By Al Sarrantonio (Leisure; 2006)
The third book in Al Sarrantonio’s Halloween themed Orangefield saga, preceded by HALLOWEENLAND and HALLOW’S EVE. Unlike the others, HORRORWEEN is composed of three standalone stories, all previously published in slightly different versions. Thus it never satisfies as a “novel,” nor as an anthology. At least HORRORWEEN has Sarrantonio’s usual fluid and energetic prose, but with such disjointed material I’d say that’s scant compensation.
First up is “Hornets,” about a children’s book writer dealing with a hornet infestation that only seems to intensify after his wife goes missing. It’s no big trick figuring out the “twist” here, although the ending contains an unforgettably gruesome description of the type Sarrantonio does especially well.

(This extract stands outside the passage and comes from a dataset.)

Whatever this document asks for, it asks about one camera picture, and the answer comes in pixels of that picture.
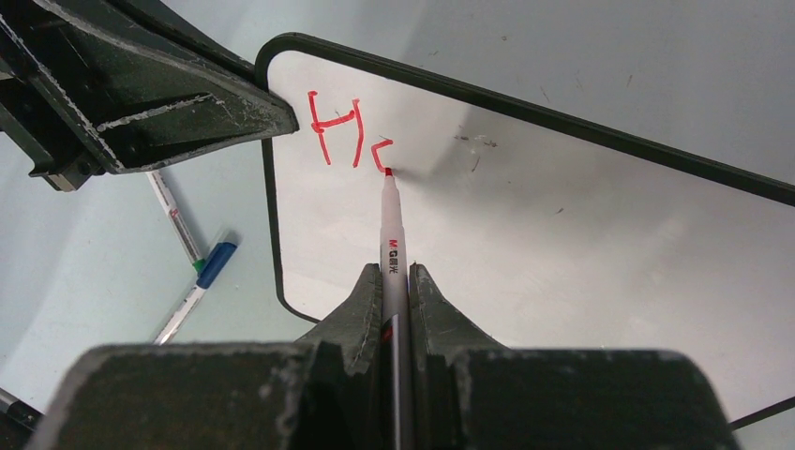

It’s in “Hornets” that we first learn of “Sam,” a personification of the Celtic deity Samhain (never mind that the word is actually pronounced Sah-win). Sam carries over into the book’s second portion “The Pumpkin Boy,” about a robot boy with a pumpkin head loose in Orangefield. As with “Hornets” there’s an inexplicable disappearance, although the explanation here, unlike that of the previous tale, is a genuine surprise.
The third and lengthiest part of the book is ORANGEFIELD, which is unfortunately also HORRORWEEN’S weakest portion. Here Sam psychically interacts with various residents of Orangefield: Aaron, a freaked-out war veteran turned pumpkin tender, the naïve young Annabeth and the teenage punk Jordie. Sam is using these three to consolidate his power and take over the world, and plans to do this, appropriately enough, on Halloween–although precisely how this is supposed to occur is left vague.
That’s certainly not the only problem with ORANGEFIELD, which is quite dull, and only grows increasingly slow and disjointed as it goes along. It’s been said that Sarrantonio is more skilled drafting short stories than he is with the novel–or in this case novella–format, of which ORANGEFIELD, and HORRORWEEN overall, provide more-than-ample evidence.